### Exercise
Among the entries below, one line contains "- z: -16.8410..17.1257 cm" and another contains "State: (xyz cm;". Transcribe those two lines and every line between them, exactly.

### Data excerpts
-------
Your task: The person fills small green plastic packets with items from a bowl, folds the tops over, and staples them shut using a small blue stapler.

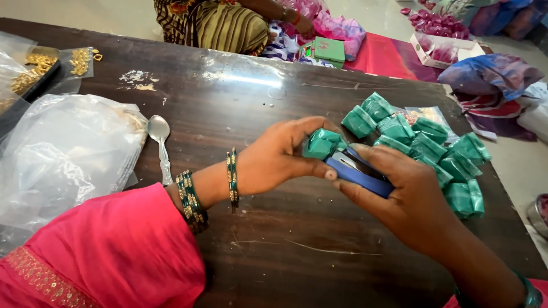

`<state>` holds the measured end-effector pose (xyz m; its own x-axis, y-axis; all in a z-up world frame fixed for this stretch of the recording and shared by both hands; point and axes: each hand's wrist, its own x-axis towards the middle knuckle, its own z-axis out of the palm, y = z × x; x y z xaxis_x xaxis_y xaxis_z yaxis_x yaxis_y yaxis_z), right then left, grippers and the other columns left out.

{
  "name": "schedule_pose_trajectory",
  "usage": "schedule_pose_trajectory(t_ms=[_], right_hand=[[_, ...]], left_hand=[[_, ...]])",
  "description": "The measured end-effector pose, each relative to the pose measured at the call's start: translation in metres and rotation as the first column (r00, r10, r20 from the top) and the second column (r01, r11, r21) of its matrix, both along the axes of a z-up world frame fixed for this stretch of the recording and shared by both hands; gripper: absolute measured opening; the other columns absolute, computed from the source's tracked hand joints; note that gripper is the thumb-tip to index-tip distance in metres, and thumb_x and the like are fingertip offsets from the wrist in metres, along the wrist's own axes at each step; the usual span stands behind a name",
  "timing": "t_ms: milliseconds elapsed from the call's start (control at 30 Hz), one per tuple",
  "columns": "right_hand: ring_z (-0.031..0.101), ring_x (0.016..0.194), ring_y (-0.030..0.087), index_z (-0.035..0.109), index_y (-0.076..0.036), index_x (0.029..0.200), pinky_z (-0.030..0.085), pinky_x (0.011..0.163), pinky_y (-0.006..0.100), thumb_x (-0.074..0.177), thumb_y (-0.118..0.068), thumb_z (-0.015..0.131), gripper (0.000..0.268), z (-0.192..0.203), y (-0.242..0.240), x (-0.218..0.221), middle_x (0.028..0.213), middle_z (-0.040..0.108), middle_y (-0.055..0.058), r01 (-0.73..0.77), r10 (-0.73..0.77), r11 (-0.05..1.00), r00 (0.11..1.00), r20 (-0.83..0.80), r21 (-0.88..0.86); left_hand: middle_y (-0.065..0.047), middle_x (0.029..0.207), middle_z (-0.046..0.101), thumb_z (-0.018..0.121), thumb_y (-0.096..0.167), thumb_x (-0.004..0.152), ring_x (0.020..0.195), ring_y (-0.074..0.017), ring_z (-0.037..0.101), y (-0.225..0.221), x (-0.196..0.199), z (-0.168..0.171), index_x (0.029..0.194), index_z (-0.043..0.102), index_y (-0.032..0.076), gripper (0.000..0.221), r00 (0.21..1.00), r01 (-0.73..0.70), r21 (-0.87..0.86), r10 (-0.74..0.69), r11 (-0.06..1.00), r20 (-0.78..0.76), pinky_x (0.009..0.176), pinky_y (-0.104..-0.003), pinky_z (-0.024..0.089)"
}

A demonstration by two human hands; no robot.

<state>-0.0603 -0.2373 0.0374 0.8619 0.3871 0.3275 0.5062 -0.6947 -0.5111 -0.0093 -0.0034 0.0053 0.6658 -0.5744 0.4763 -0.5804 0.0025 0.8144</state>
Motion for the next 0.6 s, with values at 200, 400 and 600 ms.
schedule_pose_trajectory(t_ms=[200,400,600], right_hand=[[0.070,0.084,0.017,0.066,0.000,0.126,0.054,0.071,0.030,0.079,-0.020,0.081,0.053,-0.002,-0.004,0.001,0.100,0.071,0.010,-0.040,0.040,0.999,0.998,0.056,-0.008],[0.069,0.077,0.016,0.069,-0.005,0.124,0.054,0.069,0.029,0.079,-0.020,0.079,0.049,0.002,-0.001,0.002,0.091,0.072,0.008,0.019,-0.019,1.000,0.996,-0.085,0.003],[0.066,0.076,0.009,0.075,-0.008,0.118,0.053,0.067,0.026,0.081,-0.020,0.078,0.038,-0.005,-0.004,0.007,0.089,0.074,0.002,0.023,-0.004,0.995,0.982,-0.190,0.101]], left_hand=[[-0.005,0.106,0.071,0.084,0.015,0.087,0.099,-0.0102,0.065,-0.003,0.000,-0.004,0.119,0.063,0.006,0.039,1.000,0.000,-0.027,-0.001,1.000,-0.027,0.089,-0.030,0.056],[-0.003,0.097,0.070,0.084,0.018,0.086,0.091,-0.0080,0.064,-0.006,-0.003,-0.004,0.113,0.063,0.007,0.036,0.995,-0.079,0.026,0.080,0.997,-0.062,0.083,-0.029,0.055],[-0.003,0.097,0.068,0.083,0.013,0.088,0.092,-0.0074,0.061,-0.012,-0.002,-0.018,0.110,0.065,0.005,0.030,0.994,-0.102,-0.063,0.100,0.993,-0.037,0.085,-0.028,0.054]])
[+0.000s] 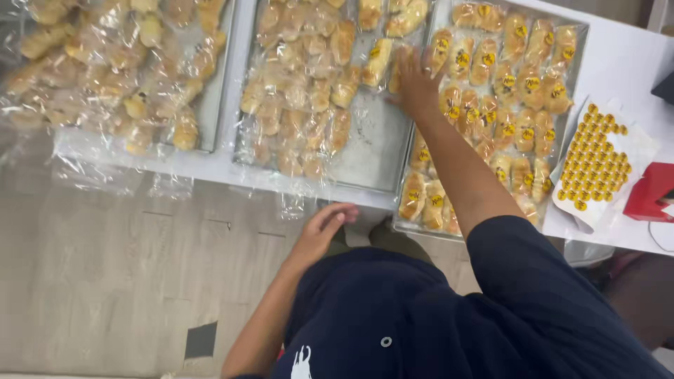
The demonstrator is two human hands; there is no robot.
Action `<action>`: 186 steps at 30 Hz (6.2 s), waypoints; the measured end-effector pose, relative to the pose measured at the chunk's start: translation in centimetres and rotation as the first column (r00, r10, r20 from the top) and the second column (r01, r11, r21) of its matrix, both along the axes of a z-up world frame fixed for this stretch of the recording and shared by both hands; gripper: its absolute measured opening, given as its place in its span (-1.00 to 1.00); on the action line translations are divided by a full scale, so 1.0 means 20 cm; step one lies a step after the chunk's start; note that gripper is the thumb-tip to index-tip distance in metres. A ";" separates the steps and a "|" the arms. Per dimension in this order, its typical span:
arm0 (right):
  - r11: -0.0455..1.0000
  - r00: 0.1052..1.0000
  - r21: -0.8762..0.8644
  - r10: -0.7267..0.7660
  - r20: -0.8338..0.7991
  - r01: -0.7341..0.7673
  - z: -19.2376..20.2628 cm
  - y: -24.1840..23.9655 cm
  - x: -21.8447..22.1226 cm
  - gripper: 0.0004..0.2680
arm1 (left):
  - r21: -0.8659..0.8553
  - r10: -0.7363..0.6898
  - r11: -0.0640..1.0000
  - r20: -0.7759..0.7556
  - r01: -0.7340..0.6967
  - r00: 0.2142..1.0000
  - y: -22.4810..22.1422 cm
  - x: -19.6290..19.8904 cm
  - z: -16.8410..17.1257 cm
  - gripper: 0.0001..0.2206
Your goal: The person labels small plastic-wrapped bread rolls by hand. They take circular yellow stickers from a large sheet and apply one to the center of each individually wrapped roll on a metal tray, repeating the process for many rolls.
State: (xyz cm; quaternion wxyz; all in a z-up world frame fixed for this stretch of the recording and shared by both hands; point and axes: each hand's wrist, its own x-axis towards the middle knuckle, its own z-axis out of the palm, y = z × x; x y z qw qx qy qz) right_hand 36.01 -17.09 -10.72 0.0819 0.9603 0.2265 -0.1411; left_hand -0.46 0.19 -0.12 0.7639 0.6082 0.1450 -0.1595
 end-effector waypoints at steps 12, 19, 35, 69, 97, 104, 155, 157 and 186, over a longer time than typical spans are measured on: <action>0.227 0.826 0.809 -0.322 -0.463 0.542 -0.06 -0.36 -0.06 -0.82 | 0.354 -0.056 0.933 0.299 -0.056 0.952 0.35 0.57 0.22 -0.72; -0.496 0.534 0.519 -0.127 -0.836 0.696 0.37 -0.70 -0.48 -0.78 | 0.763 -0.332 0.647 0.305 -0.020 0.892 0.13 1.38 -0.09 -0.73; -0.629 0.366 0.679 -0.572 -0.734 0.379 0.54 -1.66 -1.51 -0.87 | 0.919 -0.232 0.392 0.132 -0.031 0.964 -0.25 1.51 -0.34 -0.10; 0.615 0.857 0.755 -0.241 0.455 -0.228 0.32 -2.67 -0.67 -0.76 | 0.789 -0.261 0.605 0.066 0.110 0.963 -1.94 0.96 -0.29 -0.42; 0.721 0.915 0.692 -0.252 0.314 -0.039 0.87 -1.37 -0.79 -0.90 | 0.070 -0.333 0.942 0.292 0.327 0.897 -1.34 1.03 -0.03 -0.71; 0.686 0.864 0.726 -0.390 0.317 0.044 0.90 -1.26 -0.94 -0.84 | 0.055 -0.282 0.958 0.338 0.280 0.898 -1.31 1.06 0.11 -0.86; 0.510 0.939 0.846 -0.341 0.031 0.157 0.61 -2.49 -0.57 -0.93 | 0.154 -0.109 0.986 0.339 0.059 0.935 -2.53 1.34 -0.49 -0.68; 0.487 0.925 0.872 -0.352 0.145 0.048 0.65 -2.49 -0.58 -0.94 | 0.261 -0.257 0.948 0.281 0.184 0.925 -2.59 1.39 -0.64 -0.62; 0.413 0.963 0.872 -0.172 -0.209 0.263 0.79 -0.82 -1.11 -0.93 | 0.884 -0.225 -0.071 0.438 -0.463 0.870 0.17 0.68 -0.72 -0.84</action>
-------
### Exercise result
  - z: -16.8410..17.1257 cm
  - gripper: 0.0001..0.2206
Your goal: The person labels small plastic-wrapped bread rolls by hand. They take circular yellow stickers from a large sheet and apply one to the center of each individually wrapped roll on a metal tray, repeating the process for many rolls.
State: (xyz cm; quaternion wxyz; all in a z-up world frame fixed for this stretch of the recording and shared by both hands; point and axes: each hand's wrist, its own x-axis towards the middle knuckle, its own z-axis out of the palm, y = z × x; x y z qw qx qy qz) right_hand 36.01 -17.09 -10.72 0.0819 0.9603 0.2265 -0.1411; left_hand -0.46 0.19 -0.12 0.7639 0.6082 0.1450 -0.1595

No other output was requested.